___ Recorded data ___

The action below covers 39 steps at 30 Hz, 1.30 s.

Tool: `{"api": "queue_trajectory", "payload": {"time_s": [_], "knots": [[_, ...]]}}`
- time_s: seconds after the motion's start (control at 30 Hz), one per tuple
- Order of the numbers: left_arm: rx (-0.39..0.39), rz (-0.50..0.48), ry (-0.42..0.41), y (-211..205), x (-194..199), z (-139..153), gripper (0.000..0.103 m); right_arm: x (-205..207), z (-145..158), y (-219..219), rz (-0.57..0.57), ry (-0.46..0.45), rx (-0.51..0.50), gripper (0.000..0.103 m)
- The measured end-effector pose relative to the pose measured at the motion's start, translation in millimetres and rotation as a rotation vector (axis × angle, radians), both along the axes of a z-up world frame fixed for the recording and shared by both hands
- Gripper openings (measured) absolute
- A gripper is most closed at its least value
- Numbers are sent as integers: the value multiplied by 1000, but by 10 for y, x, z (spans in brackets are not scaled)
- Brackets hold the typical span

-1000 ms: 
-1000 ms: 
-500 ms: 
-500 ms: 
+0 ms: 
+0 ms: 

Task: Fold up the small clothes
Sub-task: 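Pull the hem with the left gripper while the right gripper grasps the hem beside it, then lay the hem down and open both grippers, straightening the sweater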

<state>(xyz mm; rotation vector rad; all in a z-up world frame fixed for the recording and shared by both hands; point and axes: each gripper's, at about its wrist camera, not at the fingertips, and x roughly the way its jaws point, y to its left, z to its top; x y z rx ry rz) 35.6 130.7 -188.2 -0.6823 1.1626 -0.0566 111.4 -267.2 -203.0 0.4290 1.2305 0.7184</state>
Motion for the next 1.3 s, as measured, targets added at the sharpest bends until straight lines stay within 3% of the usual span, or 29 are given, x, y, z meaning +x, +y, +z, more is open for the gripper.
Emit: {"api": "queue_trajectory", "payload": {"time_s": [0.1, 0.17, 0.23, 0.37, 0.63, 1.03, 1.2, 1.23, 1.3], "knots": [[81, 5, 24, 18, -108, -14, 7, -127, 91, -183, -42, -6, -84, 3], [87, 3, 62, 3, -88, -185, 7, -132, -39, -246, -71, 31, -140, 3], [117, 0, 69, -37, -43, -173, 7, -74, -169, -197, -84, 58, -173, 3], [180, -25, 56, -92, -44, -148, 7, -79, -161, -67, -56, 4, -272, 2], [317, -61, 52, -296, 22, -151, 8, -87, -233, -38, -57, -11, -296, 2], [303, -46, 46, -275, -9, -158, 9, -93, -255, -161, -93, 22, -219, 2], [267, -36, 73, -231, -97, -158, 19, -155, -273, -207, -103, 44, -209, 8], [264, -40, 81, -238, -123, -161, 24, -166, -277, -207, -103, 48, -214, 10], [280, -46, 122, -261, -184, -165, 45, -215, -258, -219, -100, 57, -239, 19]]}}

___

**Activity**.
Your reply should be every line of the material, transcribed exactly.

**Written solution**.
The action below covers 39 steps at 30 Hz, 1.30 s.

Tool: `{"api": "queue_trajectory", "payload": {"time_s": [_], "knots": [[_, ...]]}}`
- time_s: seconds after the motion's start (control at 30 Hz), one per tuple
- Order of the numbers: left_arm: rx (-0.39..0.39), rz (-0.50..0.48), ry (-0.42..0.41), y (-211..205), x (-194..199), z (-139..153), gripper (0.000..0.103 m); right_arm: x (-205..207), z (-145..158), y (-219..219), rz (-0.57..0.57), ry (-0.46..0.45), rx (-0.51..0.50), gripper (0.000..0.103 m)
- The measured end-effector pose relative to the pose measured at the motion's start, translation in millimetres and rotation as a rotation vector (axis × angle, radians), both along the axes of a z-up world frame fixed for the recording and shared by both hands
- Gripper openings (measured) absolute
- A gripper is most closed at its least value
- Numbers are sent as integers: the value multiplied by 1000, but by 10 for y, x, z (spans in brackets are not scaled)
- Brackets hold the typical span

-1000 ms: 
-1000 ms: 
-500 ms: 
-500 ms: 
+0 ms: 
+0 ms: 

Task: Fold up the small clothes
Sub-task: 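Pull the hem with the left gripper while the right gripper grasps the hem beside it, then lay the hem down and open both grippers, straightening the sweater
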
<state>(xyz mm; rotation vector rad; all in a z-up world frame fixed for the recording and shared by both hands; point and axes: each gripper's, at about its wrist camera, not at the fingertips, and x roughly the way its jaws point, y to its left, z to its top; x y z rx ry rz) 35.6 130.7 -188.2 -0.6823 1.1626 -0.0566 111.4 -267.2 -203.0 0.4290 1.2305 0.7184</state>
Motion for the next 1.3 s, as measured, targets added at the sharpest bends until straight lines stay within 3% of the usual span, or 29 are given, x, y, z meaning +x, +y, +z, more is open for the gripper.
Emit: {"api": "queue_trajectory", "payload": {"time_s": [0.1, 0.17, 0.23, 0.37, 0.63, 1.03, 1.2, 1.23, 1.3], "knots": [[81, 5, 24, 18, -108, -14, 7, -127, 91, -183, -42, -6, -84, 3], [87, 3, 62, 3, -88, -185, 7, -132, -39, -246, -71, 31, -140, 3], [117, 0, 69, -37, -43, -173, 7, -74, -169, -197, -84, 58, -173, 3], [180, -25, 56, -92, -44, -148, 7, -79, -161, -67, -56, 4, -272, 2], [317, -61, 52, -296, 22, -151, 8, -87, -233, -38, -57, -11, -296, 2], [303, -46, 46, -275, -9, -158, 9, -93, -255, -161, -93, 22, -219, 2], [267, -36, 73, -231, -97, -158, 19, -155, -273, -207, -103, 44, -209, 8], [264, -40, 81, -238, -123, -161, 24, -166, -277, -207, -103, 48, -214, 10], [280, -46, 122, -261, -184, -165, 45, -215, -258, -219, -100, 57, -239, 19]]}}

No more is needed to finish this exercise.